Thanks also for starting this seperate thread.
I suspect the majority of folks involved with AI systems will be able to use the OSAID to “self-certify” e.g. “I meet the standard so I can use the open source label”. Lots of this will be straightforward and not controversial and needs minimal bottlenecks or external interference.
I agree with Zack that the most likely scenario where someone wants a form of objective “certification” will be where some kind of arbitration is required. Obvious mis-alignment with the OSAID will also be easy. The real work will be in nuanced edge cases.
Focussing on the arbitration element rather than some all-purpose certification process in my view is worth seriously considering.
The OSD and the development of OSS licenses has benefitted from over 25 years of community practice and discussion.
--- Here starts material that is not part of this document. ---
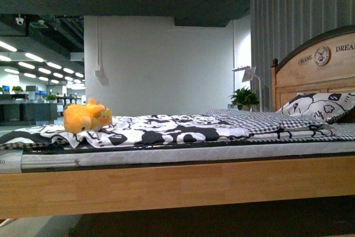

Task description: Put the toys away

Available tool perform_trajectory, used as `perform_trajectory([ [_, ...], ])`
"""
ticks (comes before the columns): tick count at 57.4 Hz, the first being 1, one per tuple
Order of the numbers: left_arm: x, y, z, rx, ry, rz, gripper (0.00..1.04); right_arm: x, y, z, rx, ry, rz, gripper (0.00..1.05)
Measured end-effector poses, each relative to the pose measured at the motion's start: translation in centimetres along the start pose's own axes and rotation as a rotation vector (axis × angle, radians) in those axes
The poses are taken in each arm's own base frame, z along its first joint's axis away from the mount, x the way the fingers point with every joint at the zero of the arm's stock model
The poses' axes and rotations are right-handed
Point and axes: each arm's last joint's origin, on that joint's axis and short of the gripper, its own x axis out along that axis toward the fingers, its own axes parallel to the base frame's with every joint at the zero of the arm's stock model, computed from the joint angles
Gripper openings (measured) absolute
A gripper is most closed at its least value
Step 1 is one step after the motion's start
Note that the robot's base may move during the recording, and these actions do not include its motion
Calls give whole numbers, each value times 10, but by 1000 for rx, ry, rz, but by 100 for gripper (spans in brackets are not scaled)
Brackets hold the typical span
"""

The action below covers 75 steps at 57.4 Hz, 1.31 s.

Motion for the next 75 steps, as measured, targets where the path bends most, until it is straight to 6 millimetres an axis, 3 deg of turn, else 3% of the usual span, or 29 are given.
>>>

We have a better and more informed understanding of how the OSD works in practice with good precendents to point to and expanded guidance alongside the OSD that supports the development of new licenses (https://opensource.org/licenses/review-process).
The OSAID is inevitably going to go through a similar maturation process, with the same discussions, precedent setting, and emergent good practice. There’s merit in thinking about how to best support that as ultimately it will strengthen the OSAID as it has for the OSD.
Having said all of that, I also wonder whether a simple self-certification tool/register would be of use to the community? Something quick which takes about 5 mins to fill in and checks whether a system aligns with the definition or not (based on stating which licenses apply to which components), with potentially some info about versions and locations of components? Beyond making it really easy to check alignment with the OSAID it creates a registry of what good practice looks like and promotes transparency.